寺から盗まれた仏像が戻ってきたワケ
これは、母から聞いた話。
私が生まれるずっと昔の事らしいが、母方のじいちゃんは坊さんだった。
終戦後は坊さんの人数が足りなかったのか、または他の事情があったのかは今となっては分からないが、元々住職をしていた茨城の寺の他に、東京の寺も兼務していた。
寺は無人には出来ないので、茨城の寺にはばあちゃんが、東京の寺にはばあちゃんの母(ひいばあ)が居る事で、じいちゃんは茨城と東京を行ったり来たりしていた。
毎日同じ夢を・・・
不思議な事があったのは東京の寺。
じいちゃんが茨城でお務め中、東京を不在の時に泥棒に入られた。
それも二度。
一度目は仏像が無くなった事に気付いたひいばあが、じいちゃんに連絡した。
しかし、東京に戻るのは次の日になるので、とりあえずひいばあが警察へ。
じいちゃんも東京に戻って暫くは落ち込んだらしいが、盗まれた仏像が返って来るとは限らないし、新しい仏像をそろそろ・・・と考え始めた。
盗まれてからどれくらい日が経っていたか詳しくは知らないが、ある日に「ぜひ見てもらいたい物がある」と古物商が訪ねて来た。
丁寧に包まれた物を差し出されて中を確認すると、なんと盗まれた仏像だった。
拾ったにしては家に直接持ってくるのは変だし、盗んだ本人が返しに来た感じでもない。
じいちゃんは軽いパニックに陥った。
古物商の話だと、実は仏像を引き取ってから同じ夢を見始めたという。
夢の中で、「自分は○○の□□という寺に居た。
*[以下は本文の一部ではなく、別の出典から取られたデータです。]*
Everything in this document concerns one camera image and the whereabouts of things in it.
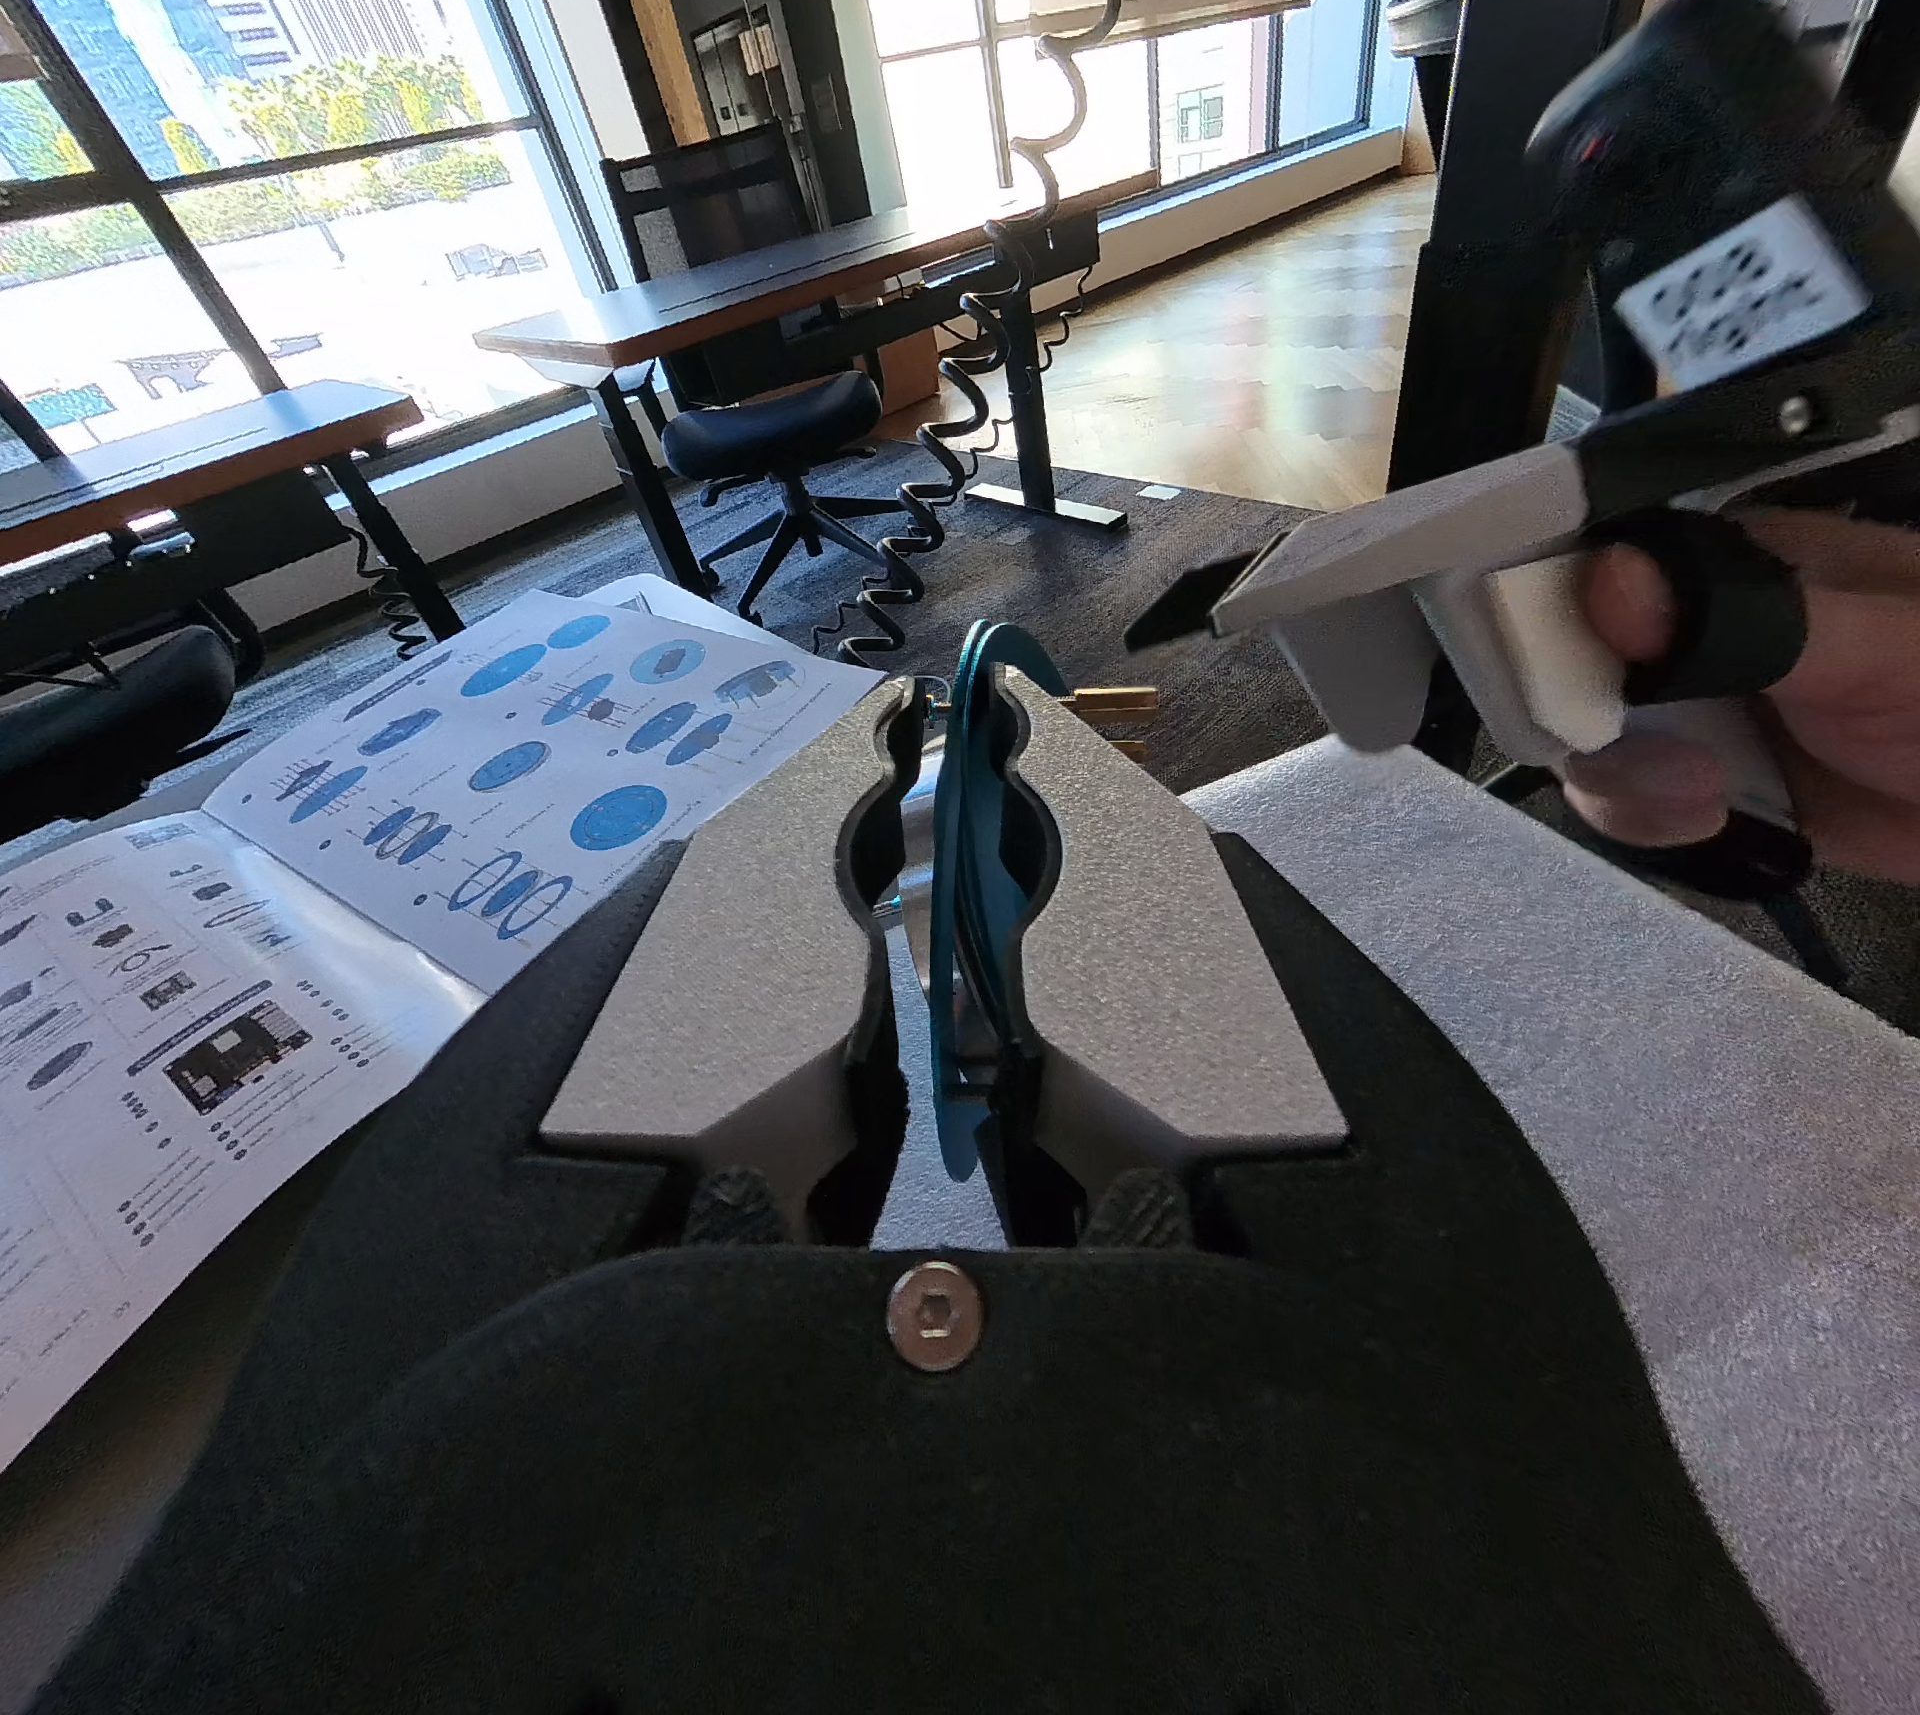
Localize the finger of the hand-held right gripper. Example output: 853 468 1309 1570
1122 442 1598 658
1283 558 1638 771

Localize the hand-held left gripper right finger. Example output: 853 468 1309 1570
985 665 1352 1214

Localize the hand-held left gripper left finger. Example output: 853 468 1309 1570
535 673 926 1214

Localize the blue round metal base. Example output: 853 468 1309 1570
910 620 1076 1196

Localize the dark grey desk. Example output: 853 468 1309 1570
0 570 902 1715

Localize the printed instruction booklet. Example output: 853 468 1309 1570
0 576 880 1476

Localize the white foam sheet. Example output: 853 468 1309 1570
854 742 1920 1715

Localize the black office chair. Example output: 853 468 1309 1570
0 626 247 847
599 123 905 630

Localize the long beige table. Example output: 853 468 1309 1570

早く元の居場所に戻してくれ」みたいな事を言われたらしい。
最初は聞いた事も行った事もない寺だし、おかしな夢を見たくらいにしか思わなかったらしいが、毎日同じ場所の同じ寺を繰り返し夢で言われるので、調べてみたら実在する寺があった。
これは何かあると思い、訪ねて来たという。
話を聞いたじいちゃんは大層びっくりしたものの、古物商に感謝し、仏像を以前に増して大事にするようになったそうな。
二度目に盗まれた時は、すぐに戻って来た。
しかも、盗んだ本人が直接返しに来たという。
じいちゃん曰く、その泥棒はかなり憔悴しきった様子だったらしい。
泥棒の話だと、前の古物商と同様に、盗んだ日から毎日同じ夢を見るという。
ただ、元の寺に返す様に言われるだけでなく、説教もされるようで。
盗んだ本人も度々話の途中で支離滅裂になっていたので、とりあえず警察へ通報して御用となった。
後から聞いた話だと、泥棒は暫くの間、時々何かをブツブツ呟いては念仏三昧の日々を送っていたという。
その話を聞いたじいちゃんは、泥棒ながら少し可哀相に思えたとか。
またその話を聞いた私も、どんな説教だったのかと身震いした。
その後、仏像は盗まれる事もなく、今も東京の寺にいらっしゃいます。